Weak log-majorization between the geometric and Wasserstein means

TL;DR

This paper establishes log-majorization relations among various geometric means of positive definite matrices, revealing how the Wasserstein mean compares to spectral geometric and log-Euclidean means.

Contribution

It proves new log-majorization relations between the spectra of different matrix means, including the Wasserstein and geometric means, and shows convergence properties under certain conditions.

Findings

Log-majorization relation between singular values and geometric means.

Weak log-majorization between Wasserstein mean and spectral geometric mean.

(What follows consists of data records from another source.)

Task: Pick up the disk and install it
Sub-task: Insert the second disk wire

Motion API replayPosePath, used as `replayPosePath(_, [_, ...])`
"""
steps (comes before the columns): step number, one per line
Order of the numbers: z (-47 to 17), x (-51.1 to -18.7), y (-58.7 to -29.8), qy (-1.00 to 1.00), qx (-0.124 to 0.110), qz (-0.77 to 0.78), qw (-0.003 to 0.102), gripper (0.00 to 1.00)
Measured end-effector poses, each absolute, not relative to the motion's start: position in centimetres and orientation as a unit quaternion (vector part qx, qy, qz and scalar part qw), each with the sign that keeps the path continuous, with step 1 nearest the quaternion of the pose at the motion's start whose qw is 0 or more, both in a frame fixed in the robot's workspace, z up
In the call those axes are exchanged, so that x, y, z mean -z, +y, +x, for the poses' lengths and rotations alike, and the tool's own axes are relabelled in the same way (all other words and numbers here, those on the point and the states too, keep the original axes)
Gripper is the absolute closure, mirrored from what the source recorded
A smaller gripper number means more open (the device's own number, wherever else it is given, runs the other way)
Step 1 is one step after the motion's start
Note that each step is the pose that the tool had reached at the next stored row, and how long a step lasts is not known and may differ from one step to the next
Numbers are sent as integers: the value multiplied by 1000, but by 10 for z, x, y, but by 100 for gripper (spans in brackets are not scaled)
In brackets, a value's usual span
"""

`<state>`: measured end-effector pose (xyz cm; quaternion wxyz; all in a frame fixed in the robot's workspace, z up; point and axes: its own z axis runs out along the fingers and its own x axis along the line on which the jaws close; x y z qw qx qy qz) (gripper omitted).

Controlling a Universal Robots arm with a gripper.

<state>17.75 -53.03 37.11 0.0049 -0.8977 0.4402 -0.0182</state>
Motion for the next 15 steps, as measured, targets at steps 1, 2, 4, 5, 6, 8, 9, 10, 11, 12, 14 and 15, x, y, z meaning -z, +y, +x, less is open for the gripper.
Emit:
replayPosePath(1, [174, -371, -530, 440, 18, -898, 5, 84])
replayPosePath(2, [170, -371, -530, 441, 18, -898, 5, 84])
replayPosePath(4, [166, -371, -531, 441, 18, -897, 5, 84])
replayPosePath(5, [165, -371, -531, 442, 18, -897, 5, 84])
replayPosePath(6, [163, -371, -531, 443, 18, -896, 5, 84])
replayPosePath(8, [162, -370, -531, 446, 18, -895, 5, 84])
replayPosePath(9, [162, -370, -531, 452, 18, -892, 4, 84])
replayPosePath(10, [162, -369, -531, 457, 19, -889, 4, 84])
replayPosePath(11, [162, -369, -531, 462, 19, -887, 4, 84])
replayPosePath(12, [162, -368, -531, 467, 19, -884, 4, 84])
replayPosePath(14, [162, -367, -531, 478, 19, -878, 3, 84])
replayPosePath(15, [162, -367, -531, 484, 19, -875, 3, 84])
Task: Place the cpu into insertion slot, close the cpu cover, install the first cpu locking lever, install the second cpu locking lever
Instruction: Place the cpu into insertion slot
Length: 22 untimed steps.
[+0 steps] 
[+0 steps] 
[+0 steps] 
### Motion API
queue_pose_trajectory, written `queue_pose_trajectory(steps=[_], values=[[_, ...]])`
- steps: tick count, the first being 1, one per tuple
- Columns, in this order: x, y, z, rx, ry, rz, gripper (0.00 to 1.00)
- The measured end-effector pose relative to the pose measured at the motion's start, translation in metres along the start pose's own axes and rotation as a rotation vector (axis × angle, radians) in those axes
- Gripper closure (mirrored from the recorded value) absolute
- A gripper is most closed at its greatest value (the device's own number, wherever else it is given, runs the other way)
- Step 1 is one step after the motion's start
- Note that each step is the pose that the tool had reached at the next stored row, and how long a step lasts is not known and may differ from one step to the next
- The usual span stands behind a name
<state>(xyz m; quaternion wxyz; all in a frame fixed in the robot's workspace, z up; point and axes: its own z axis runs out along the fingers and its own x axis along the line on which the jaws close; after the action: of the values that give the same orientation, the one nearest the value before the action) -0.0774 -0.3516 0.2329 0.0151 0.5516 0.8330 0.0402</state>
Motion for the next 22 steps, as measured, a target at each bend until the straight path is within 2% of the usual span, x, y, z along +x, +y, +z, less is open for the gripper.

Convergence of Wasserstein mean to log-Euclidean mean under specific conditions.

Abstract

There exist lots of distinct geometric means on the cone of positive definite Hermitian matrices such as the metric geometric mean, spectral geometric mean, log-Euclidean mean and Wasserstein mean. In this paper, we prove the log-majorization relation on the singular values of the product of given two positive definite matrices and their (metric and spectral) geometric means. We also establish the weak log-majorization between the spectra of two-variable Wasserstein mean and spectral geometric mean. In particular, we verify with certain condition on variables that two-variable Wasserstein mean converges decreasingly to the log-Euclidean mean with respect to the weak log-majorization.